* What the task asks:
Considering every line below, count those with the word "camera" and give only the result.

[[ Provided records open ]]

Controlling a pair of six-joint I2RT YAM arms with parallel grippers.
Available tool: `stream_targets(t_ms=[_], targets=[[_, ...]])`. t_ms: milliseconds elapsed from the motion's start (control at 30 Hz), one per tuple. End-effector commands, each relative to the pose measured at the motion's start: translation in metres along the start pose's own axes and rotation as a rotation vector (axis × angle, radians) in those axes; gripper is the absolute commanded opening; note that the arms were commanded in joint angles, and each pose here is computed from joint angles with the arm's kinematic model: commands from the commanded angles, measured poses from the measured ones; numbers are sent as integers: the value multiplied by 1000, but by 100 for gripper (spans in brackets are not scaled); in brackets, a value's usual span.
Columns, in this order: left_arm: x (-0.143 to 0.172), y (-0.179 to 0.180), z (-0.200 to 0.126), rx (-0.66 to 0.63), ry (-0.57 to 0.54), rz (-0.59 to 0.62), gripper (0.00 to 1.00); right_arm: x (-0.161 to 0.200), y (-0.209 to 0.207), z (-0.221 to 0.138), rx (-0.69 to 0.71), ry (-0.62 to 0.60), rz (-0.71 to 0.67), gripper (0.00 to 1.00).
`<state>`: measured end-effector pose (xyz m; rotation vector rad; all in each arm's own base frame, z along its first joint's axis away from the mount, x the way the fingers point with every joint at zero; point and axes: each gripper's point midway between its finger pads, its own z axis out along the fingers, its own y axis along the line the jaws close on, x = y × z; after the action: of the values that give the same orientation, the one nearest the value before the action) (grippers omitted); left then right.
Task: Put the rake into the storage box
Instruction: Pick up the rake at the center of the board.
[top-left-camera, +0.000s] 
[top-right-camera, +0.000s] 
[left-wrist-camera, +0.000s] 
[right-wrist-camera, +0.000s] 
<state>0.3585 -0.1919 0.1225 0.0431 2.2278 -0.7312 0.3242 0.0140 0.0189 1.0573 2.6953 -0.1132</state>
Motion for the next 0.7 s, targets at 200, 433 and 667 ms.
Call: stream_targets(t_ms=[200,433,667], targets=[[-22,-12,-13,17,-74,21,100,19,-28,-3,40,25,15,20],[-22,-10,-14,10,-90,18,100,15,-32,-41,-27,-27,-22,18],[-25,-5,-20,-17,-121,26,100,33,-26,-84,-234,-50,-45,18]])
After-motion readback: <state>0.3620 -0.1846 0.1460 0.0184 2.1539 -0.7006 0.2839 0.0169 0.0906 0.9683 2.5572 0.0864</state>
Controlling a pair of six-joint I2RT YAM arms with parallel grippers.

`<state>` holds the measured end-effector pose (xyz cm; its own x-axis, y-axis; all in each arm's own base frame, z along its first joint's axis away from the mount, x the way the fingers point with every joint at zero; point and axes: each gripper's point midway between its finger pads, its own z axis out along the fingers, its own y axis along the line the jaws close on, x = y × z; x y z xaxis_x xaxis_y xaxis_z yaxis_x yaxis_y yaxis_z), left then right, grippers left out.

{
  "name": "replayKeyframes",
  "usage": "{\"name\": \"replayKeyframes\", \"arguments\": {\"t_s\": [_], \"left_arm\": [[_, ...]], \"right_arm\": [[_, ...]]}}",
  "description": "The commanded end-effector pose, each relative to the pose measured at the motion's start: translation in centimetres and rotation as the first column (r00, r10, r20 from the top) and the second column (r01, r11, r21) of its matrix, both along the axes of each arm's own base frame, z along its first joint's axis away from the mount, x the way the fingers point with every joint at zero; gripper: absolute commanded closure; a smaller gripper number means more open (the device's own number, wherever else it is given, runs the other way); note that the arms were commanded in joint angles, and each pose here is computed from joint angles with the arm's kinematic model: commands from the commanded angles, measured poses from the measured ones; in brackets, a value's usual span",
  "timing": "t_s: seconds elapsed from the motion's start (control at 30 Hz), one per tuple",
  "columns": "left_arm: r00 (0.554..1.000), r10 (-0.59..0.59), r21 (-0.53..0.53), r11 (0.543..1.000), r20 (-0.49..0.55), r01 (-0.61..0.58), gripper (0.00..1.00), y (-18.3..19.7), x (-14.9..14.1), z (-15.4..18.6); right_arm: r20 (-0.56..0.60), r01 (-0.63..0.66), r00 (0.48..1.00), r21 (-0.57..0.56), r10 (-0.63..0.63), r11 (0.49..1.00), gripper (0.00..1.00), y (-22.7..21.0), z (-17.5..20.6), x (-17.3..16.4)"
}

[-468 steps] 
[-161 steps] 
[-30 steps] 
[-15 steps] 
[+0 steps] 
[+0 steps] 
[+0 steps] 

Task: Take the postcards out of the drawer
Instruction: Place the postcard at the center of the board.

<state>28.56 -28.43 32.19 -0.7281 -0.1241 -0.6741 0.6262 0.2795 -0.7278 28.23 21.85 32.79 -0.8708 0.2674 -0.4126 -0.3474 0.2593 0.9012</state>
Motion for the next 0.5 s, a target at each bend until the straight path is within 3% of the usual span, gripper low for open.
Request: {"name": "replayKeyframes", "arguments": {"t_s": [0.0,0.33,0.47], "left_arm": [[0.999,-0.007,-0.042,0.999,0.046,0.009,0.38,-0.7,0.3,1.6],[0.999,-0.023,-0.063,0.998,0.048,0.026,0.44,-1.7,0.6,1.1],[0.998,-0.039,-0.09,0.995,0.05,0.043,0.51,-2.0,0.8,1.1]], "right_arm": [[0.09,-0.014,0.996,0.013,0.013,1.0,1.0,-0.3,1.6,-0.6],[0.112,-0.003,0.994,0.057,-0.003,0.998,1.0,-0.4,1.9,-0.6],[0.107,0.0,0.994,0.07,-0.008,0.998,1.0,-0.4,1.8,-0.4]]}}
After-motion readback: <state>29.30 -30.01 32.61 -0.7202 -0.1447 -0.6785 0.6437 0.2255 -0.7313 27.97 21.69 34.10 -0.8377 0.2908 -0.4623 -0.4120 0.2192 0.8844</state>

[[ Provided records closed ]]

* Reply to the task:
4